Esplenomegalia – Wikipedia, a enciclopedia libre
Additional supportive analyses were performed with the use of only observed data at Day 43, with no imputations. Seventy-four percent of the patients had previously received two or more treatments for ITP. Only 20 of the patients had received therapy for ITP other than glucocorticoids or intravenous immunoglobulins within the 3 months preceding the start of the protocol treatment, and these 20 patients were equally distributed among the four treatment groups.
Significant differences in median age and race white vs non-white were observed between treatment groups at baseline. The number of patients experiencing grade 3 or 4 adverse events during the study, or within 30 days after discontinuation of the cusas treatment, was also similar across all four study groups.
A single case of cataract progression was reported days after the last dose of study medication in a year-old woman with a history of glucocorticoid use and cigarette smoking who received 75 mg of eltrombopag daily for 8 days. The event was assessed by the investigator as not related to the ccausas drug.
In the group receiving 30 mg of eltrombopag, one patient each had pain in hipereslenismo legs and pneumonitis.
In the group receiving 50 mg of hioeresplenismo, one patient each had a rectal hemorrhage, herpes zoster, and thrombocytopenia, and one patient had pneumonia, hepatitis, renal failure, and chronic obstructive pulmonary disease. In the group receiving75 mg of eltrombopag, one patient each had trigger finger, menorrhagia, and rash.
Two patients in the eltrombopag 50mg arm experienced a fatal severe adverse event related to study hiperesplrnismo.
Reference GSK Clinical study register. Available at Last accessed Septermber Effect of eltrombopag on platelet counts and bleeding during treatment of chronic idiopathic thrombocytopenic purpura: Patients were randomly assigned 2: All patients were assessed for safety, tolerability and efficacy every week during treatment, and at 1, 2, 4 and 6 weeks after cajsas of study drug.
Reference Bussel JB, et al. Lancet ; Revolade drEuropean Summary of Product Characteristics draft. Patients who discontinued treatment for any other reason e. Eligible patients were required to have at least a 6-month history of ITP and have received at least one previous treatment of ITP. Previous treatments with immunoglobulins, immunomodulators, rituximab and cyclophosphamide must have been completed at least 2 weeks prior to enrolment into the study.

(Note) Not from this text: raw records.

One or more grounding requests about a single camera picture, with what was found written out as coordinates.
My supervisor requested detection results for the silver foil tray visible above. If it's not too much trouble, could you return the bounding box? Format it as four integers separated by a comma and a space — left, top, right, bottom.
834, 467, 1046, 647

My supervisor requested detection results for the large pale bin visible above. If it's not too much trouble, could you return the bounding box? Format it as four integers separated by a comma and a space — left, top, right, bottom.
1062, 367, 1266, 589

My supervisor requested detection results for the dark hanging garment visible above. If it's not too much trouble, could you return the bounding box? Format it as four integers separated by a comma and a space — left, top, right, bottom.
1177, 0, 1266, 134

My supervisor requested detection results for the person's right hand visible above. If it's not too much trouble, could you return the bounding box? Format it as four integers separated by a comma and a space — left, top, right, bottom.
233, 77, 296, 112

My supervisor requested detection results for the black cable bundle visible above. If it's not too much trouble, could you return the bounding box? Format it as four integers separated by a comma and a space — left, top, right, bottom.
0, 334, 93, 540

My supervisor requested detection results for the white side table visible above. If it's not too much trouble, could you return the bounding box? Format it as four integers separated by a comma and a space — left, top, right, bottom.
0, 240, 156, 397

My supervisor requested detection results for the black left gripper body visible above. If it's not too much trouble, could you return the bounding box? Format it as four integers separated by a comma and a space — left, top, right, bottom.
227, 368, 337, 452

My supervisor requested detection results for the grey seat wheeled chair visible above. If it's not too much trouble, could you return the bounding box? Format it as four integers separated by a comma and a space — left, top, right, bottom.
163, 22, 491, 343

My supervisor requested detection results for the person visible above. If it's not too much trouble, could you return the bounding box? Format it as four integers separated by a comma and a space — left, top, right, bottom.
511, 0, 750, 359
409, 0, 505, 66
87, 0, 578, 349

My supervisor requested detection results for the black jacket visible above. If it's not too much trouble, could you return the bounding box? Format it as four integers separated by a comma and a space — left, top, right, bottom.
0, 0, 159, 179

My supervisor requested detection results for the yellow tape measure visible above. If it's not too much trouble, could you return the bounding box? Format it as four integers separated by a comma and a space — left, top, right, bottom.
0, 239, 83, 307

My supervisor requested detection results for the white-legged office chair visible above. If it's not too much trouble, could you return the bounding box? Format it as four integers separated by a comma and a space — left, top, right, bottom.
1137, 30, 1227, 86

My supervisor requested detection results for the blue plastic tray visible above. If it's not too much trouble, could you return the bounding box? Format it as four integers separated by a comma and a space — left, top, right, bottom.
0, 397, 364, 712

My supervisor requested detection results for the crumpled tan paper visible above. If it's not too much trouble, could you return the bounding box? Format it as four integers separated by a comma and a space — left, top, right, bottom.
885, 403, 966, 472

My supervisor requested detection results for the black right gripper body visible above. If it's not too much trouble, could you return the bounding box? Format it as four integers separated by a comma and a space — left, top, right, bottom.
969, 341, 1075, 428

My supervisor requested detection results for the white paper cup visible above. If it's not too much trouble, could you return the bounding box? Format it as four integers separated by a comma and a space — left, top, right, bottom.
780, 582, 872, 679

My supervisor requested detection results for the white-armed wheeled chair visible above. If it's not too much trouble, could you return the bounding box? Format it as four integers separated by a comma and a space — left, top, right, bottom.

It should be noted that patients on placebo were also receiving stable ITP medication. One patient in the placebo arm included in this analysis received intravenous immunoglobulin. The mean percentage change from baseline in platelet counts for patients given eltrombopag was double that of those given placebo at Day 8 and several fold higher throughout the remainder of the treatment period. After completion of treatment, hiperesppenismo counts returned to normal. Note that four patients in the eltrombopag arm and two in the placebo arm were still receiving study medication on or within 3 days before the assessment on Day 50 1 week follow up and were included in this analysis.
Bleeding was assessed using the World Health Organization WHO bleeding scale grade 0, no bleeding; grade 1, petechiae; grade 2, mild blood loss; grade 3, gross blood loss; and grade 4, debilitating blood loss. Significantly fewer patients in the eltrombopag group than in the placebo group had bleeding symptoms, as measured by the WHO bleeding scale, at Day After discontinuation of eltrombopag, when the platelet counts returned to normal, the percentage of patients with any bleeding WHO grades 1—4 increased compared with that recorded during treatment.
One patient in hipereesplenismo placebo arm experienced a serious adverse event, reporting non-fatal gastrointestinal haemorrhage, cerebral heamorrhage and haematuria. There were no serious adverse events reported for patients in the eltrombopag arm.